L. intermedia Reeve, a widely diffused E. African shell, attaches itself by a thin pellicle of dried mucus to grass growing by the margin of slightly brackish marshes near the coast, resembling in its mode of suspension the Old World Cyclostoma. I have found it in vast numbers in situations where, during the greater part of the year, it is exposed to the full glare of an almost vertical sun, its only source of moisture being a slight dew at night-time. The W. Indian L. angulifera Lam., and a beautifully coloured E. African species (? L. carinifera), are found in mangrove swamps; they are, however, less independent of salt water than the last.”

Mr. Gibbons goes on to note that brackish water species (although not so solid as truly marine species) tend to become more solid as the water they inhabit becomes less salt. This is a curious fact, and the reverse of what one would expect. Specimens of L. intermedia on stakes at the mouth of the Lorenço Marques River, Delagoa Bay, are much smaller, darker, and more fragile, than those living on grass a few hundred yards away. L. angulifera is unusually solid and heavy at Puerto Plata (S. Domingo) among mangroves, where the water is in a great measure fresh; at Havana and at Colon, where it lives on stakes in water but slightly brackish, it is thinner and smaller and also darker coloured.

(c) Changes in the Volume of Water.—It has long been known that the largest specimens, e.g. of Limnaea stagnalis and Anodonta anatina, only occurred in pieces of water of considerable size. Recent observation, however, has shown conclusively that the volume of water in which certain species live has a very close relation to the actual size of their shells, besides producing other effects. Lymnaea megasoma, when kept in an aquarium of limited size, deposited eggs which hatched out; this process was continued in the same aquarium for four generations in all, the form of the shell of the last generation having become such that an experienced conchologist gave it as his opinion that the first and last terms of the series could have no possible specific relation to one another. The size of the shell became greatly diminished, and in particular the spire became very slender.[201]

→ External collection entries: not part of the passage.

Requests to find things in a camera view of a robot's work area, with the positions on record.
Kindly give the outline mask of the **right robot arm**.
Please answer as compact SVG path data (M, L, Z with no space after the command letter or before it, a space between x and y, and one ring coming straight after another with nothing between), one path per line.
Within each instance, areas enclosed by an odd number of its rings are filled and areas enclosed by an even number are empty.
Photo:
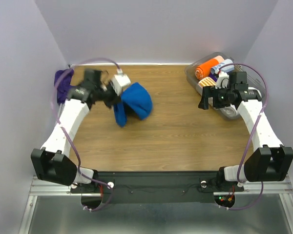
M253 154L241 159L239 165L220 168L215 185L226 190L232 182L283 181L293 160L292 147L286 147L273 131L264 110L260 91L249 87L245 71L220 72L215 85L202 88L198 105L207 110L234 106L242 117L250 134L247 146L253 147Z

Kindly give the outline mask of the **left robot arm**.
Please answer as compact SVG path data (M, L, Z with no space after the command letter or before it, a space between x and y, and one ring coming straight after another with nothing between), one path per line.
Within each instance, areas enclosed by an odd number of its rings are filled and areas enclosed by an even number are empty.
M108 83L102 82L102 73L94 69L84 71L83 80L68 91L62 113L55 115L56 124L47 141L39 149L33 149L31 160L39 180L65 186L82 184L88 192L98 189L97 171L75 164L69 153L77 150L73 139L92 106L102 101L111 108L120 102L121 94L131 84L120 68Z

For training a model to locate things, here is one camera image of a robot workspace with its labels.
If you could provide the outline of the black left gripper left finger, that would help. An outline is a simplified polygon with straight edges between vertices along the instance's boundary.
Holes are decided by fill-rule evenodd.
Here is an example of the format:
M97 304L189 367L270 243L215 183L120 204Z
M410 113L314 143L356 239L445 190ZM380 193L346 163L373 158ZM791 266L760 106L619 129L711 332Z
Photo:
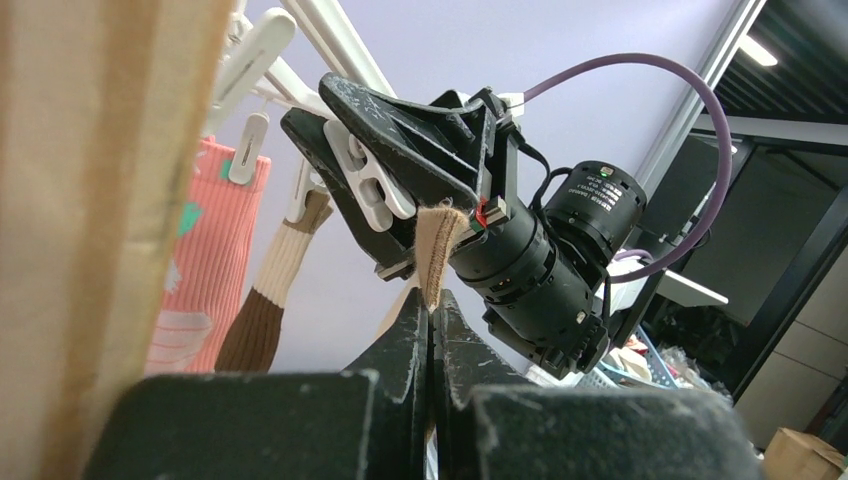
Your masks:
M427 316L416 292L337 373L148 377L119 400L87 479L420 479Z

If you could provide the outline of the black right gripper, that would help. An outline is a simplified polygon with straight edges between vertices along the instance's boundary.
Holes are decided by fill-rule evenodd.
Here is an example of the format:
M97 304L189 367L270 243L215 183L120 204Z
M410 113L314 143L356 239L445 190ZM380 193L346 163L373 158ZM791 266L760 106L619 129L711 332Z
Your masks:
M419 206L450 199L455 208L470 211L516 192L515 161L505 153L503 132L512 121L491 88L473 95L447 90L417 104L328 73L319 81L318 93L338 119L293 108L283 116L281 129L317 172L382 280L412 276L419 208L411 219L395 218L386 232L372 230L325 138L327 121L340 121Z

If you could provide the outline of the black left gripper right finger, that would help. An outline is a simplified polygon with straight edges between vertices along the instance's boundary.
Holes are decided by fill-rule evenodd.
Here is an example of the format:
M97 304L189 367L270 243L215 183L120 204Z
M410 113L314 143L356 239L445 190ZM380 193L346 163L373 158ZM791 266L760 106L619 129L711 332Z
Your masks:
M692 390L542 387L467 324L449 291L432 314L443 479L758 479L720 397Z

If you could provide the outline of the brown beige striped sock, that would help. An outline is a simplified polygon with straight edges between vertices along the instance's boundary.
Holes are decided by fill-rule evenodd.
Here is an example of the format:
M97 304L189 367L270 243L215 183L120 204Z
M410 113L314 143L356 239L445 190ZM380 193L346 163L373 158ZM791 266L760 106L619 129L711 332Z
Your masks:
M449 259L460 234L469 229L469 213L447 205L418 211L414 256L425 307L432 313L440 305Z
M281 223L247 297L229 327L214 371L270 370L277 352L289 291L317 230L330 217L330 195L310 192L300 220Z

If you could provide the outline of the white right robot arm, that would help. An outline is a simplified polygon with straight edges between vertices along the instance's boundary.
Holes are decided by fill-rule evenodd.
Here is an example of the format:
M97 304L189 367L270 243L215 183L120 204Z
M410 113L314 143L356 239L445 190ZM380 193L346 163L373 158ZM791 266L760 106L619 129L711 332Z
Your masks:
M448 265L484 301L490 332L555 377L588 372L618 338L594 296L647 197L625 171L589 160L517 194L520 155L539 159L490 89L403 101L329 73L330 109L289 110L281 127L326 185L385 280L424 267L415 238L439 205L464 228Z

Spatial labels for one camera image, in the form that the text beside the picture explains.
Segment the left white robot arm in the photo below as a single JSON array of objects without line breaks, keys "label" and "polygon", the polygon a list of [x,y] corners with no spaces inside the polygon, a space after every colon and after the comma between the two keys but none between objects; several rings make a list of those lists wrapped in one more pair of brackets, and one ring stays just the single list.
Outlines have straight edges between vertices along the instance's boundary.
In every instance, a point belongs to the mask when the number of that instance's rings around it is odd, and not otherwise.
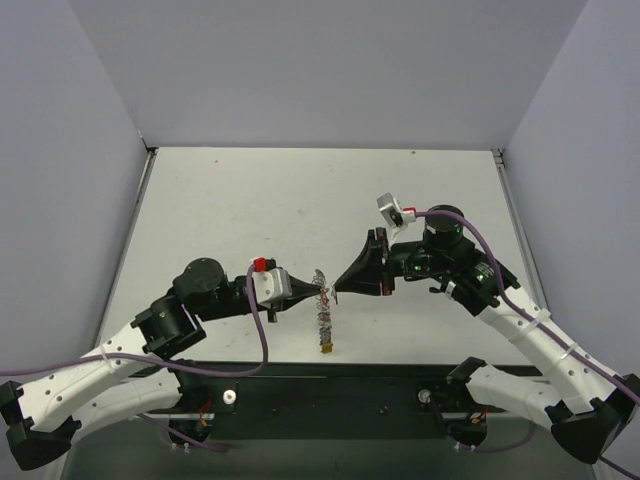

The same species being again kept in an aquarium under similar conditions, it was found that the third generation had a shell only four-sevenths the length of their great grandparents. It was noticed also that the sexual capacities of the animals changed as well. The liver was greatly reduced, and the male organs were entirely lost.[202]

K. Semper conducted some well-known experiments bearing on this point. He separated[203] specimens of Limnaea stagnalis from the same mass of eggs as soon as they were hatched, and placed them simultaneously in bodies of water varying in volume from 100 to 2000 cubic centimetres. All the other conditions of life, and especially the food supply, were kept at the known optimum. He found, in the result, that the size of the shell varied directly in proportion to the volume of the water in which it lived, and that this was the case, whether an individual specimen was kept alone in a given quantity of water, or shared it with several others. At the close of 65 days the specimens raised in 100 cubic cm. of water were only 6 mm. long, those in 250 cubic cm. were 9 mm. long, those in 600 cubic cm. were 12 mm. long, while those kept in 2000 cubic cm. attained a length of 18 mm. (Fig. [37]).

An interesting effect of a sudden fall of temperature was noticed by Semper in connection with the above experiments. Vessels of unequal size, containing specimens of the Limnaea, happened to stand before a window at a time when the temperature suddenly fell to about 55° F. The sun, which shone through the window, warmed the water in the smaller vessels, but had no effect upon the temperature of the larger. The result was, that the Limnaea in 2000 cubic cm., which ought to have been 10 mm. long when 25 days old, were scarcely longer, at the end of that period, than those which had lived in the smaller vessels, but whose water had been sufficiently warm.